La Chambre des Lords a infligé un revers politique majeur au gouvernement britannique en adoptant, à une courte majorité, un amendement clé au Diego Garcia Military Base and British Indian Ocean Territory Bill. Par 132 voix contre 124, les pairs ont exigé que le Royaume-Uni renégocie les modalités financières du traité avec Maurice dans l’éventualité où la base militaire de Diego Garcia deviendrait inutilisable.
Ce vote, loin d’être symbolique, remet en cause l’un des piliers du traité : l’engagement du Royaume-Uni à verser des paiements annuels à Maurice pendant 99 ans, indépendamment des circonstances affectant l’exploitation militaire de la base.
Au cœur des débats figure l’article 11 du traité, qui oblige Londres à poursuivre les paiements même si la base venait à être rendue inopérante, que ce soit en raison du changement climatique, d’une catastrophe environnementale, d’une obsolescence militaire ou d’une attaque hostile.
Pour Lord Craig of Radley, à l’origine de l’amendement adopté, cette disposition expose le Royaume-Uni à une situation jugée « intenable » : payer pendant des décennies pour une base qui pourrait ne plus exister ou ne plus être utilisée.
Les Lords ont dénoncé une absence totale de clause de suspension ou de conditionnalité, ouvrant la voie à des dépenses publiques colossales sans contrepartie stratégique réelle.
Base stratégique majeure dans l’océan Indien, Diego Garcia joue un rôle central dans les dispositifs de défense du Royaume-Uni et, surtout, des États-Unis. Elle est utilisée pour des opérations militaires, de surveillance et de projection de puissance dans une région marquée par les rivalités géopolitiques croissantes.
Mais plusieurs intervenants ont alerté sur les vulnérabilités croissantes du site :
- montée du niveau de la mer liée au changement climatique,
- exposition potentielle à des frappes ciblées en cas de conflit global,
- évolution rapide des technologies militaires pouvant rendre la base obsolète,
- dépendance stratégique aux choix futurs de Washington.
Dans ce contexte, maintenir des paiements automatiques à Maurice a été qualifié par certains Lords de pari financier et sécuritaire hasardeux.
Le traité entérine la reconnaissance de la souveraineté mauricienne sur l’archipel des Chagos, tout en garantissant au Royaume-Uni et aux États-Unis l’usage exclusif de Diego Garcia.
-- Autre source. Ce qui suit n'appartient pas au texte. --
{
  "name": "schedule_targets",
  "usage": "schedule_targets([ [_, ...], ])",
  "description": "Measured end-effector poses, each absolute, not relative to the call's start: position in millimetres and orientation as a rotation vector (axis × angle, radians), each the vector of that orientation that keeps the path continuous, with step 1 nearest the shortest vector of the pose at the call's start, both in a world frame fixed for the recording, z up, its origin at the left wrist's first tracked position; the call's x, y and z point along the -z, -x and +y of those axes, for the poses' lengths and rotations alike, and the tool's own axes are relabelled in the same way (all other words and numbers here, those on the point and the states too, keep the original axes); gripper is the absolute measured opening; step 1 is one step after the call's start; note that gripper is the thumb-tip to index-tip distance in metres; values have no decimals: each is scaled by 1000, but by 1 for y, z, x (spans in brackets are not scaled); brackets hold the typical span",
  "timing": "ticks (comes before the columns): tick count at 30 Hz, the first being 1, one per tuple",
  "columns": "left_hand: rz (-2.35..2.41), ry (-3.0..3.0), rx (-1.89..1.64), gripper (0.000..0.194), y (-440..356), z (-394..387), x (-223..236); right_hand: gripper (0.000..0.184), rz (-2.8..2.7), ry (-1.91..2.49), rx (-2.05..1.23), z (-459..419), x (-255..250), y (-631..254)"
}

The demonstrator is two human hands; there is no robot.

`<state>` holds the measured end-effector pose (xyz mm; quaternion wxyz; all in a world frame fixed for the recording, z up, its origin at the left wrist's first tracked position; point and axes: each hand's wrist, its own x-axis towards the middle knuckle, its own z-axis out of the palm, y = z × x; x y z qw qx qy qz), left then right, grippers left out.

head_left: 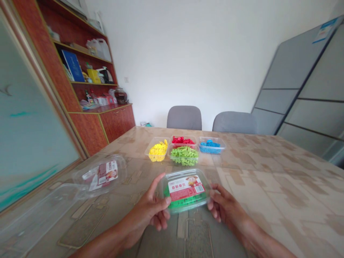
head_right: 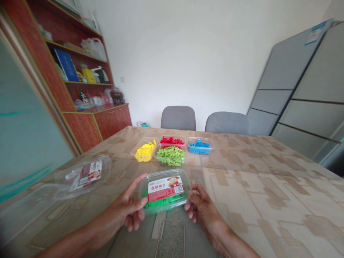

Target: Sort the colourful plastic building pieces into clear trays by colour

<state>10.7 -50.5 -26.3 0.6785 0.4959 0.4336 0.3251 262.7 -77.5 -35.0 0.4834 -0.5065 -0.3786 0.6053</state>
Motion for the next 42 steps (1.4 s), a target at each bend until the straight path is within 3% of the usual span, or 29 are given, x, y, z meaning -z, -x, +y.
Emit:
schedule_targets([
  [12,914,-1118,-758,107,-9,-46,37,48,-1151,1442,-1333,-74,36,-267],
  [14,898,-1125,-753,109,-9,-46,35,55,-1351,1550,-1149,-73,35,-274],
  [16,862,-1139,-713,110,-11,-47,34,61,-1562,1652,-749,-75,30,-280],
  [18,813,-1161,-642,104,-15,-51,37,61,-1756,1664,-367,-80,24,-283],
  [20,761,-1192,-593,98,-21,-56,41,59,-2024,1571,-224,-89,16,-283],
  [23,832,-1353,-585,84,-26,-65,46,70,-2426,1351,-212,-103,8,-277],
  [27,1138,-2043,-636,64,-23,-70,33,92,-2571,1310,-84,-110,10,-270],
  [29,1152,-2335,-603,69,-20,-67,22,96,-2572,1375,-46,-108,12,-269],
  [33,860,-2605,-216,88,-28,-57,7,97,-2581,1527,-78,-104,9,-268],
  [36,880,-2629,-46,88,-44,-54,1,98,-2582,1557,-118,-104,-2,-271],
  [42,882,-2582,-212,82,-86,-48,-3,90,-2557,1561,-324,-92,-20,-304],
])
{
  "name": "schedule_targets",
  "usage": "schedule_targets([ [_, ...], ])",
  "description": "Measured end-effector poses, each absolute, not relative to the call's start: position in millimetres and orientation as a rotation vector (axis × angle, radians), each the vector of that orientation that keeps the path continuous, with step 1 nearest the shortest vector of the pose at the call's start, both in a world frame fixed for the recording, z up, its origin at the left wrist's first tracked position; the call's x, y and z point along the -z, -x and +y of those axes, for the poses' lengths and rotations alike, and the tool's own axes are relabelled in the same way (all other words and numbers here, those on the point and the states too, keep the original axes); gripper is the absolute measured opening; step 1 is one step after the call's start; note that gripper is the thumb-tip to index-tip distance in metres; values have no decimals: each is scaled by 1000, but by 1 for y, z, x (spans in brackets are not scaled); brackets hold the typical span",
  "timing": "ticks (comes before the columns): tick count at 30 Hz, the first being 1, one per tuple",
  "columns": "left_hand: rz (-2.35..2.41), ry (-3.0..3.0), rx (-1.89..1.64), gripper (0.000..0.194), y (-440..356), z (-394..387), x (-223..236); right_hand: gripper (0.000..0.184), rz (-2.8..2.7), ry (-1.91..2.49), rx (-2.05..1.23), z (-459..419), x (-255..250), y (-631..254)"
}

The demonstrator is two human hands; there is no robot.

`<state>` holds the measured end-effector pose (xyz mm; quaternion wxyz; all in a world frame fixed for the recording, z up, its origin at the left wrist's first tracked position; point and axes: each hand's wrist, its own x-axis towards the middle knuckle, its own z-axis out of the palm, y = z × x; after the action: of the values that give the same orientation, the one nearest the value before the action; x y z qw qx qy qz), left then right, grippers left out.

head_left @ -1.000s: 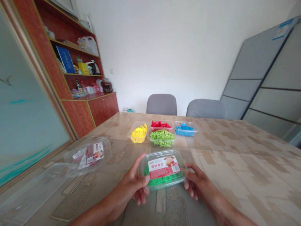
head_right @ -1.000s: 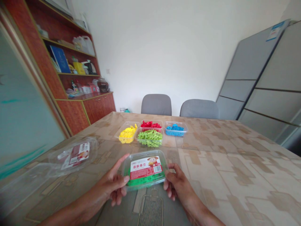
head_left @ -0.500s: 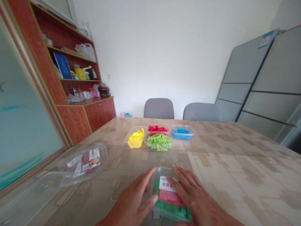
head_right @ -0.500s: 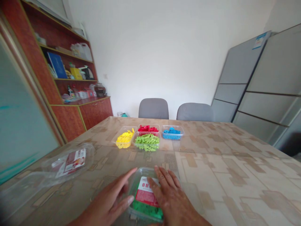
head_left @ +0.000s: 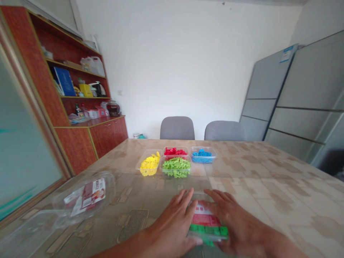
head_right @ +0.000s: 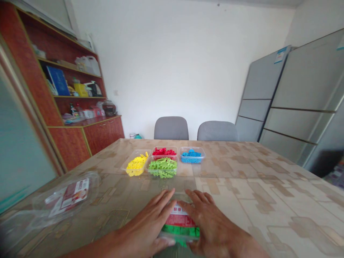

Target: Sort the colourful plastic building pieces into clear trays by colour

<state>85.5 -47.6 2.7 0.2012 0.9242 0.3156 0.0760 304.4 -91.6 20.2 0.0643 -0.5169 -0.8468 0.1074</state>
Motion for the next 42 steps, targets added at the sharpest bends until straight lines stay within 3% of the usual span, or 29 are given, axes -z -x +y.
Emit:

Or, plusieurs pairs ont mis en garde contre un déséquilibre juridique majeur : en cas de manquement britannique (retard de paiement, par exemple), Maurice pourrait résilier le traité, récupérant l’ensemble des droits souverains sur l’archipel.
Un tel scénario placerait Londres et Washington dans une position diplomatique et stratégique extrêmement fragile, sans véritable levier de négociation.
En toile de fond, la situation des Chagossiens reste l’un des angles morts les plus sensibles du traité.
De nombreux Lords ont dénoncé :
- l’absence de consultation directe et formelle de la communauté chagossienne,
- l’exclusion de Diego Garcia des projets de réinstallation,
- une réparation financière jugée insuffisante au regard du préjudice historique subi.
Plusieurs interventions ont rappelé que la légitimité du traité reste fragilisée tant que le droit à l’autodétermination des Chagossiens n’est pas pleinement reconnu et intégré au processus décisionnel.
Selon les estimations avancées lors des débats, le coût total du traité pourrait dépasser 34 milliards de livres sterling sur 99 ans, un chiffre qui a alimenté de vives critiques dans un contexte de pressions budgétaires accrues au Royaume-Uni.
Certains Lords ont souligné le contraste entre :
- les sacrifices demandés aux contribuables britanniques,
- et l’utilisation annoncée de ces fonds par Maurice, notamment pour alléger la pression fiscale sur sa population.
En adoptant cet amendement, la Chambre des Lords a envoyé un message sans équivoque : la ratification du traité ne peut se faire sans garanties financières, juridiques et stratégiques solides.
Si le gouvernement reste attaché à la ratification rapide du texte, ce vote l’oblige désormais à revenir à la table des négociations, sous peine de voir le processus législatif s’enliser davantage.
Au-delà de la technique juridique, le débat révèle une réalité plus profonde : Diego Garcia n’est pas seulement une base militaire, mais un nœud où se croisent souveraineté, mémoire coloniale, sécurité internationale et responsabilité financière.